In a recent meta-analysis in 2018, the use of UASs compared to the non-use of UASs indicated no disparities in stone-free rates, operative times, hospitalization durations, or intraoperative complications. However, it did significantly elevate the occurrence of postoperative complications [9], indicating no apparent advantages to using a UAS during ureteroscopy. However, numerous studies and randomized controlled trials (RCTs) have been published recently that have indicated the necessity of an update [10,11,12,13,14,15,16,17,18,19,20,21,22,23]. Due to the lack of clear clinical evidence, the development of guidelines, physician training, and communication with patients will all become challenging. By enroling the latest studies, we aimed to update the current evidence for clinical practice and clarify the benefit of the usage of UASs.

2. Materials and Methods

2.1. Study Design

Preferred Reporting Items for Systematic Reviews and Meta-Analyses (PRISMA) guidelines were adhered to during the execution of this meta-analysis [24,25]. Our present study was registered and is available on PROSPERO (CRD42022360852). During the entire research process, encompassing a literature search, data extraction, quality assessments, and a statistical analysis, two authors collaborated independently and cross-verified their efforts. In cases of disagreements, a third reviewer was consulted for resolution.

2.2. Search Strategy

Two authors independently searched (up to 30 August 2023) PubMed, Embase, and the Cochrane Library using the terms “ureteroscopy” and “ureteral access sheath” with the Medical Subject Heading (MeSH) search strategies. In accordance with the Harvard Countway Library (https://guides.library.harvard.edu/meta-analysis; accessed on 30 August 2023), methodology filters were derived for the study design. Potentially eligible articles were manually screened from the reference lists of included articles. The retrieval strategy did not restrict retrieval by publication date.

2.3. Eligibility Criteria

Duplicate articles were removed after the completion of the searches. The criteria for study inclusion were as follows: (i) studies reporting the outcomes of using UASs when performing RIRS in patients with renal stones; (ii) studies presented in English; (iii) journal articles that were original; (iv) comparative studies about surgeries with or without UASs; and (v) in vivo human studies. A further exclusion was made for articles that did not clearly define the procedure or did not provide adequate data.

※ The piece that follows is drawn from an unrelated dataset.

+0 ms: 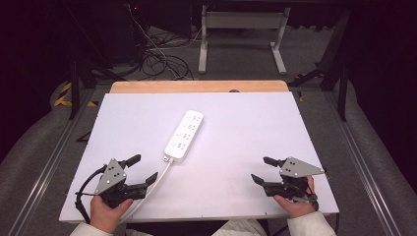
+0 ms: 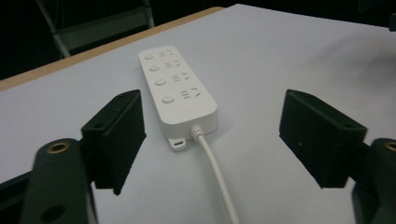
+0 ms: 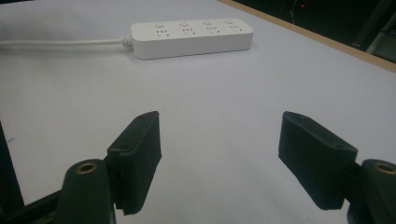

2.4. Data Extraction and Outcome Measurements

A well-crafted and uniformly structured form was used to retrieve the relevant data from either the datasets or the graphs provided in the reviewed studies. For each article, data extraction encompassed various elements, including the last name of the first author, publication year, sample sizes, types of procedures performed, study period, country of origin, follow-up duration, article type, patient age, stone burden, procedures involving multiple stones, preoperative or postoperative stent placement, type of ureteroscopy, the definition of stone-free rate (SFR), determination of UAS usage, and outcomes. The primary outcome of interest was SFR, as this metric directly reflects the success of stone removal and patient outcomes. Although UAS offers several benefits, such as reduced intrarenal pressure, improved visibility, and prolonged device lifespan, the SFR provides a clear, quantifiable measure of procedural efficacy. Our focus on SFR allowed us to provide robust data on the effectiveness of RIRS with UASs, thereby offering valuable insights for clinical practice. The emphasis on SFR does not diminish the importance of other UAS benefits, which are also discussed as secondary outcomes, including intraoperative and postoperative complications, the lengths of the operation and the hospitalization period, and the duration of the fluoroscopy.

2.5. Quality Assessments

We evaluated and assigned methodological quality scores to each study using the Jadad scale for RCTs and the Newcastle Ottawa Scale (NOS) for non-RCTs [26,27].

2.6. Statistical Analysis

The data extracted for the analysis were processed using Comprehensive Meta-Analysis software, version 3.3, to conduct the meta-analysis. With 95% confidence intervals (CIs), the SFRs and intraoperative and postoperative complications were calculated as dichotomous variables using odds ratios (ORs), while the operative time, hospitalization time, and fluoroscopy time were calculated as continuous variables using mean differences (MDs). The analysis of pooled effects was conducted using the Z-test. A p-value of below 0.05 was regarded as indicative of statistical significance. The total numbers of patients were multiplied by the complication rates in studies that did not provide the exact number of patients with complications.

To assess statistical heterogeneity among the studies, the chi-squared test (Chi²), Cochrane Q test, and I-squared statistic test (I²) were used. The presence of heterogeneity is indicated when a p-value is less than 0.1 in the Cochrane Q test or when I² values are > 50%. Instead of employing a fixed-effect model, a random-effects model was utilized, assuming heterogeneity across all the gathered studies [28].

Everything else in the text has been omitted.